Ларри неплохо владел немецким; он понял, что сказал мне Карл.
– Билл, это твоя дублерша сопрано? – спросил меня Ларри. – Посади ее к нам, мы ее развеселим! – предложил он. (Я в этом весьма сомневался; я был уверен, что разговор о смерти американской культуры не развеселит Эсмеральду.)
Так Ларри все-таки увидел Эсмеральду – когда мы с ней шли к дверям ресторана.
– Оставь гомиков на меня, – сказал Карл. – Я разделю с тобой чаевые. Отведи девушку домой, Билл.
– Меня, кажется, вырвет, если я буду и дальше смотреть телевизор, – сказала мне Эсмеральда. Она слегка покачивалась на табурете. Я знал, что ее, скорее всего, вырвет в любом случае – из-за белого вина. Нам предстояло пройти всю Рингштрассе до Швиндгассе – со стороны мы, вероятно, будем смотреться несуразно, но я надеялся, что прогулка пойдет ей на пользу.
– Необыкновенно хорошенькая леди Макбет, – услышал я слова Ларри, когда выводил Эсмеральду из ресторана. – Я все еще думаю насчет того курса, юный писатель! – крикнул мне Ларри, когда мы выходили.
– Кажется, меня все-таки вырвет, – как раз говорила мне Эсмеральда.
Было уже поздно, когда мы добрались до Швиндгассе.
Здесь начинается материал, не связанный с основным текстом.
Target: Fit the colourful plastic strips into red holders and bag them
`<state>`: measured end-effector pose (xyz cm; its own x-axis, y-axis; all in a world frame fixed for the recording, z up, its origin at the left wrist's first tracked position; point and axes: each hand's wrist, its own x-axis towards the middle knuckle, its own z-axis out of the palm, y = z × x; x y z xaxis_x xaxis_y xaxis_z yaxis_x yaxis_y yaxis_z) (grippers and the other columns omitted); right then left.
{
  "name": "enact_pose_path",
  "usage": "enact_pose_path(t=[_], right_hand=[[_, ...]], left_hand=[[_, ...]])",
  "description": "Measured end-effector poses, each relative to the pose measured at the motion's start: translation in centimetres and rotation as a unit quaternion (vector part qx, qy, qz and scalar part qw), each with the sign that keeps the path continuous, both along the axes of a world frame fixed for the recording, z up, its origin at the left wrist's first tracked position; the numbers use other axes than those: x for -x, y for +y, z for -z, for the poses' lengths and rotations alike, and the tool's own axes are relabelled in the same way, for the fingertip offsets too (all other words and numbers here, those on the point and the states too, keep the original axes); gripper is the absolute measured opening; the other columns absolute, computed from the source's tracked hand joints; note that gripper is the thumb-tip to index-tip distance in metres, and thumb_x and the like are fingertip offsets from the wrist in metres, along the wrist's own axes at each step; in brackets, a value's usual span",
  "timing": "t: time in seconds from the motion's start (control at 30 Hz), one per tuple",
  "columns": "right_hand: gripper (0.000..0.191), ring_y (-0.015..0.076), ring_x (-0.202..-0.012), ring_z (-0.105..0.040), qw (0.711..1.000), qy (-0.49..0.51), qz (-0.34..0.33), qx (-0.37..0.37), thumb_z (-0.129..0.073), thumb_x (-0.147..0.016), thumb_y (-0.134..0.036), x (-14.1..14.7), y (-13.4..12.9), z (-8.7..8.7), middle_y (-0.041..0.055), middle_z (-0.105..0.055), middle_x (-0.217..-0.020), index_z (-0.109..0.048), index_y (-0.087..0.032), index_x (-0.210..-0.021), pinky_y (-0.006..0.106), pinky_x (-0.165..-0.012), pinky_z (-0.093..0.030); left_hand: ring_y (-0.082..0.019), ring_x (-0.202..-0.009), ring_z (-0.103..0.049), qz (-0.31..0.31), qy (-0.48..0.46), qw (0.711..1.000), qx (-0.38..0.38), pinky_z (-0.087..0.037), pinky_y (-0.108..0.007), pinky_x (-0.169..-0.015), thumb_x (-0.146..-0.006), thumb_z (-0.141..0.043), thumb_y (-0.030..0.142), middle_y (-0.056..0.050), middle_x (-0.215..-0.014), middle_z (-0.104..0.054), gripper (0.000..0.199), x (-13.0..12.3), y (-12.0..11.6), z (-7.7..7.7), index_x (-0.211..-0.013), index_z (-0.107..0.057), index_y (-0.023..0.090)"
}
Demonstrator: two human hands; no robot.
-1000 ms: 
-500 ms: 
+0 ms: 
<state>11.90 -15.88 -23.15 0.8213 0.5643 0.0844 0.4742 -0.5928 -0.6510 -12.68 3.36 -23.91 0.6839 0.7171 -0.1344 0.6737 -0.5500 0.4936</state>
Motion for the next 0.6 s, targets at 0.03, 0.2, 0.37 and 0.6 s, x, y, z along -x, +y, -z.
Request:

Эсмеральду вырвало, когда мы пересекали Карлсплац, но когда мы дошли до квартиры, она сказала, что чувствует себя получше. Хозяйка и ее сварливая собачка уже легли спать; свет в гостиной не горел, и телевизор был выключен – а может, все они, вместе с телевизором, были так же мертвы, как Джей-Эф-Кей.
– Только не Верди, – сказала Эсмеральда, увидев, что я с задумчивым видом стою у граммофона.
Я выбрал Джоан Сазерленд в ее «знаковой роли»; я знал, как Эсмеральда любит «Лючию ди Ламмермур» – эту пластинку я и поставил, негромко.
– Билли, сегодня у тебя счастливая ночь – и у меня тоже. У меня тоже никогда не было вагинального секса. И не важно, если я и забеременею. Если дублерша запорола свой выход, на этом все – можно ставить точку, – сказала Эсмеральда; она умылась и почистила зубы, но кажется, была еще немного пьяна.
– Не сходи с ума, – сказал я ей. – Важно, что ты можешь забеременеть. У тебя будет еще много шансов, Эсмеральда.
– Слушай, ты хочешь попробовать или нет? – спросила меня Эсмеральда. – Я хочу попробовать в вагину, Билли, – я прошу тебя, господи ты боже мой! Я хочу знать, каково это!
– А-а.
Конечно, я надел презерватив; я надел бы и два, если бы она попросила. (Она точно была еще немного пьяна – тут не было никаких сомнений.)
Так это и произошло. В ту ночь, когда умер наш президент, я впервые занялся вагинальным сексом – и мне правда, правда понравилось. Кажется, как раз во время сцены безумия Лючии у Эсмеральды случился очень громкий оргазм; честно говоря, я так и не понял, кто из них двоих взял ми-бемоль: Джоан Сазерленд или Эсмеральда. В этот раз мои уши не были защищены; я едва расслышал лай хозяйкиной собачки – так звенело у меня в ушах.